NEW YORK – July 13, 2020
As the number of hate groups in the US and Europe rose to its highest in 20 years, White supremacist groups have once again risen to mainstream politics and have garnered the attention of anti-money laundering (AML) and Counter Financing of Terrorism (CFT) agencies.
Since the September 11, 2001 attacks, agencies involved in Combating the Financing of Terrorism (CFT) have focused their efforts against Islamic extremist groups. But in recent years, a rise in White Supremacist Extremist (WSE)-related violence has triggered a new focus, with concerns mounting as to how these increasingly organized groups exploit financial institutions to raise funds.
In April 2020, the US designated a Russian far-right group-Russian Imperial Movement (RIM) as a foreign terrorist organization, blocking the group’s leaders and any assets from the United States. It marks the first time that a far-right group has been given the terrorist-group label by the US.
While RIM is based in Russia, it has fought alongside Russian mercenaries in Syria and Libya, carried out deadly attacks in Europe, and has provided advanced military training and indoctrination to Neo-Nazis from across the world, including the United States.
Though they were the first transnational white supremacist group to obtain such a designation usually saved for Jihadist groups, it is expected that more will follow after the White House added white nationalism as a threat to the government’s National Strategy for Counter-terrorism in 2018.
“These developments add another layer of complexity in the already dynamic and unpredictable sanctions environment, for institutions around the world that seek to comply with US sanctions,” said Daniel Nisman, Head of Financial Sector Solutions at Cobwebs Technologies.
“What’s more, recent political trends spotlighting hate crimes and activity have made it even more imperative for financial institutions to ensure that they disassociate themselves from any interaction with such groups; lest they risk severe reputational damage.”
What has been lacking, however, are solutions and methodologies that banks and other financial institutions can use to identify hate-financing threats, particularly as basic screening solutions are not calibrated to identify activity that could associate a client with a designated or non-designated hate group.
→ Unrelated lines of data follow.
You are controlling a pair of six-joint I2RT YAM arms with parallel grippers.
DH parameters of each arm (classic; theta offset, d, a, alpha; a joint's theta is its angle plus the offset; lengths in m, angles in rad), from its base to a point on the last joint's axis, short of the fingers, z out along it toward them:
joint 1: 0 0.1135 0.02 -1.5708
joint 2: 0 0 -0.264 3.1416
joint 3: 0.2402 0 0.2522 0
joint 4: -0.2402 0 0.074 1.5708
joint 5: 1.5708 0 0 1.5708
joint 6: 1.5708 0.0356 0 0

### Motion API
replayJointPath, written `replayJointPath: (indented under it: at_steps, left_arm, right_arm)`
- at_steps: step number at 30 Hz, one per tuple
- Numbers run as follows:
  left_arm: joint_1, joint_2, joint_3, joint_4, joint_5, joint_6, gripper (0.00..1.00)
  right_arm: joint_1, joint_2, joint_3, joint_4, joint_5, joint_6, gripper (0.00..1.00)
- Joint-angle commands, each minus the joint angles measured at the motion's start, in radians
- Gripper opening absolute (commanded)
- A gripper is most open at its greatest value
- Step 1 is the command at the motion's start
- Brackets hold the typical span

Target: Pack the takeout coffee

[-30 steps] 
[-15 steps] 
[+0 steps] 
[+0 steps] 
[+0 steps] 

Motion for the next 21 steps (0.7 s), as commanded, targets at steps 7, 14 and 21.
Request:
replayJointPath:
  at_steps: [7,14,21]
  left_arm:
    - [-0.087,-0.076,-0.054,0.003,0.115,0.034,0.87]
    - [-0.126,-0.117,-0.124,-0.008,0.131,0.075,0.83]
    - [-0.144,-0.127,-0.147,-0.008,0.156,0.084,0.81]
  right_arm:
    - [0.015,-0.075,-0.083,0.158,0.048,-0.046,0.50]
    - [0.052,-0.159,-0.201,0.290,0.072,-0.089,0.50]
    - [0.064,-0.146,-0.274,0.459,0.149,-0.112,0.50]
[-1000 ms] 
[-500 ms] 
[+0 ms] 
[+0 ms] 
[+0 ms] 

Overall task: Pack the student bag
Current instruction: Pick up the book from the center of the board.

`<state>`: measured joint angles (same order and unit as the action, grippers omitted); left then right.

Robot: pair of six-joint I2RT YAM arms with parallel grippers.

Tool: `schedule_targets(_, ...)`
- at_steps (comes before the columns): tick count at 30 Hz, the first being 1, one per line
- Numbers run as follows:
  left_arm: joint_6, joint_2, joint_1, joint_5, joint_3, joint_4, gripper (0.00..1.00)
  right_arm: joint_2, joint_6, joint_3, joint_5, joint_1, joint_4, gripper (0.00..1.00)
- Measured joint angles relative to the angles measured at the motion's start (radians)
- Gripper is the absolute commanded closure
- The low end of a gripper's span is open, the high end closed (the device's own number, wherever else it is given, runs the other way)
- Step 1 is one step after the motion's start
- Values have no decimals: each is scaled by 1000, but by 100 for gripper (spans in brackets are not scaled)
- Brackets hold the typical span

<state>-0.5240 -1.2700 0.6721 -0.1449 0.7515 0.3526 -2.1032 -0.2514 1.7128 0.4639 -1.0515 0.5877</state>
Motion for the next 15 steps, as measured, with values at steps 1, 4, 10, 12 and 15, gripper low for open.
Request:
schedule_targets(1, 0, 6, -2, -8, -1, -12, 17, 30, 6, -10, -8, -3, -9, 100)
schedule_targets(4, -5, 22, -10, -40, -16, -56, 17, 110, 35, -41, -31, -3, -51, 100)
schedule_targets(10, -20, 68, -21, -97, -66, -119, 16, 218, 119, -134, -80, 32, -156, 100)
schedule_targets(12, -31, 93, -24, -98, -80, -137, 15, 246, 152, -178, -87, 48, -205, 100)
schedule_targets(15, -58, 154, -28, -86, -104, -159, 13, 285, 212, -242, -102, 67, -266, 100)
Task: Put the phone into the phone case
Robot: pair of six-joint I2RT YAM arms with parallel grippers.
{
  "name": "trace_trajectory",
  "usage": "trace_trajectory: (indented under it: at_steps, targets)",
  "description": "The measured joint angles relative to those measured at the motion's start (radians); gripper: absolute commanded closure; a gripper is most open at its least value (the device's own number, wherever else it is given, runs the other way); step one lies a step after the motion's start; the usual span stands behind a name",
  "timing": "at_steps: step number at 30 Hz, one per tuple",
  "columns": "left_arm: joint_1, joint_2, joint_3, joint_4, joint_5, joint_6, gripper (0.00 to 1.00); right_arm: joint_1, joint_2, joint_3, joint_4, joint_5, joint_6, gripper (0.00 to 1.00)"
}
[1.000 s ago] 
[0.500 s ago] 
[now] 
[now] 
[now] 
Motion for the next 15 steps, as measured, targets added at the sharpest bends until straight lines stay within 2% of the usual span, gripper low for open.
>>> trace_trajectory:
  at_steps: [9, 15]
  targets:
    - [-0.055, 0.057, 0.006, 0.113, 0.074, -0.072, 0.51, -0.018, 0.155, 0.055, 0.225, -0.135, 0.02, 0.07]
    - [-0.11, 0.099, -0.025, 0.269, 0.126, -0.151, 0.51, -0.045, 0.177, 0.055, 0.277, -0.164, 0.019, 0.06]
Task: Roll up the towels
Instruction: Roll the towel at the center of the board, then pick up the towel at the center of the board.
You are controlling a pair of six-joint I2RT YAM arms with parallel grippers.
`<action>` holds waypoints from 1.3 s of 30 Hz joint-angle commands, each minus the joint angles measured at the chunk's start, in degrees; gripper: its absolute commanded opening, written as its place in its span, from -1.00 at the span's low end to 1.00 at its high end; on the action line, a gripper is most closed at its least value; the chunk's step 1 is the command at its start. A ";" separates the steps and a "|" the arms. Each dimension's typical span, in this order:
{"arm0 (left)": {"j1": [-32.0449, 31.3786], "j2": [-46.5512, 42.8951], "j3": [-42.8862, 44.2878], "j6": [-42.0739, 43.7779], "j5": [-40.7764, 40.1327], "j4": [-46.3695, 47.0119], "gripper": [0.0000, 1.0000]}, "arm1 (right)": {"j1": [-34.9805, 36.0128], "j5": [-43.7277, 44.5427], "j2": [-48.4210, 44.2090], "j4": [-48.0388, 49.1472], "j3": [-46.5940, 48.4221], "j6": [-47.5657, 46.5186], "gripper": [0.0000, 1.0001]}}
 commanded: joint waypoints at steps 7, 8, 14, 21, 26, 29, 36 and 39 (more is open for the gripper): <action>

By infusing artificial intelligence to Open Source Intelligence (OSINT) intelligence gathering, Cobwebs’ new Weaver Financial Investigations platform is able to map the seemingly-legitimate business activities of designated hate groups and their following instantly, providing Bank compliance teams with a full local risk picture of potential risks among their client base. The technology also allows for enhanced screening according to dynamic criteria related to potentially risky activity among new and existing clients in a manner that enables bankers to apply a risk-based vetting approach to new customers and comply with CFT regulations.
In June 2020, the company held a major online training session for hundreds of bankers across Europe and the US, providing background into hate-financing and technology-based methodologies that can be used to keep hate financiers away and comply with the Bank Secrecy Act and the European Money Laundering Directives.
“In theory, no institution wants to be associated with violent hate groups,” explained Nisman, “but implementing effective checks according to a coherent organizational policy poses significant dilemmas on a political, data-protection, and general risk perspective. At Cobwebs, we’ve taken a major step forward in empowering financial institutions with law-enforcement grade solutions that identify their risk in a manner that enables quick action, and doesn’t hurt business.”